The control system 3 of the low-temperature storage and transportation system has the functions of state monitoring, path planning and settlement payment, and is the basis for the low-temperature storage and transportation system to realize the state monitoring of the heat preservation equipment and the energy storage device thereof and realize a system information processing platform. The information control system 3 includes an information acquisition module 31 and a central processing unit 32. The information acquisition module 31 acquires state data and position data of the heat preservation device and the cold filling device, the information acquisition module 31 is located in a device to be monitored (including the heat preservation device and the cold filling device), and includes a sensor, an acquisition board which can be connected with a plurality of sensors, a main control device, a power supply, an antenna and other devices, the main control device sends the state data and the position data to the central processing unit 32 through a wireless communication module, the central processing unit 32 is a remote server 32, and the central processing unit acquires planning data of the heat preservation device and/or the cold filling device in a transportation process based on the state data and the position data.

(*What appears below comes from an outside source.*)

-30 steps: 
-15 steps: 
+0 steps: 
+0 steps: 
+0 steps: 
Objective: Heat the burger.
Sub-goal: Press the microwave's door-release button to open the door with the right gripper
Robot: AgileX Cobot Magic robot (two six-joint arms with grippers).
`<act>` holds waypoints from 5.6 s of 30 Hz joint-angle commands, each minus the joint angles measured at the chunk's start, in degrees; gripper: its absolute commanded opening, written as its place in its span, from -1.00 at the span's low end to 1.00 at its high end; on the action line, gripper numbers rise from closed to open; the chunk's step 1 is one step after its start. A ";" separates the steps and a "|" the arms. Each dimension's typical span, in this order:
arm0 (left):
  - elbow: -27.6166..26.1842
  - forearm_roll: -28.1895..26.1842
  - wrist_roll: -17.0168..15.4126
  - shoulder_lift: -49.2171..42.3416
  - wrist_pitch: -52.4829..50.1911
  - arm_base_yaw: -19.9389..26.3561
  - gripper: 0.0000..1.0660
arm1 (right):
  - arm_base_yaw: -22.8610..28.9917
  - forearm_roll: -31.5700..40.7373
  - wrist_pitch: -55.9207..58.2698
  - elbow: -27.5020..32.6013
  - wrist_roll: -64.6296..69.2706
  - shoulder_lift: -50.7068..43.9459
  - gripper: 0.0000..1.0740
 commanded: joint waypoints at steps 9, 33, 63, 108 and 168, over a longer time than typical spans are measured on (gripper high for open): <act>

And the state monitoring module is used for monitoring the states of the heat preservation equipment and the cold filling equipment. The heat preservation equipment body constitutes the accommodation space of article, and in order to guarantee that the article that each position was stored in the heat preservation equipment all is in suitable environment, need carry out the multiple spot control to the heat preservation equipment, evenly arranged a plurality of temperature sensor and humidity transducer in accommodation space. The energy storage device is an important part for ensuring normal work of the heat preservation equipment, the state of the phase-change material needs to be monitored, and a plurality of temperature sensors are uniformly arranged in the energy storage device. In order to monitor the main control device, a temperature sensor and a humidity sensor are also built in the main control device. The cold filling equipment is provided with a plurality of temperature sensors, and the outlet pipeline of the cold carrying medium meeting the preset requirement is also provided with a flow sensor.

And calibrating each sensor, and determining the corresponding relation between the resistance value of the sensor and the temperature value and humidity value. Each sensor transmits the change of the resistance value to the acquisition board through a cable in the form of an electric signal, each acquisition board is connected with the main control equipment and the power supply through a multi-core cable, the data of each acquisition board is transmitted to the main control equipment in the form of the electric signal, the chips in the main control equipment compile programs in advance, and different resistance values are calculated into temperature or humidity through early calibration work. The temperature and humidity information for each device is transmitted by the antenna device to a remote server in the form of data packets. And a server side builds a network platform, and breaks and stores the data packet. The customer may log in to view the device information via the internet. Comprises the probe temperature at each position of the energy storage device, the environmental temperature and the humidity in the heat preservation equipment. The server stores data in a certain period as backup to realize traceability.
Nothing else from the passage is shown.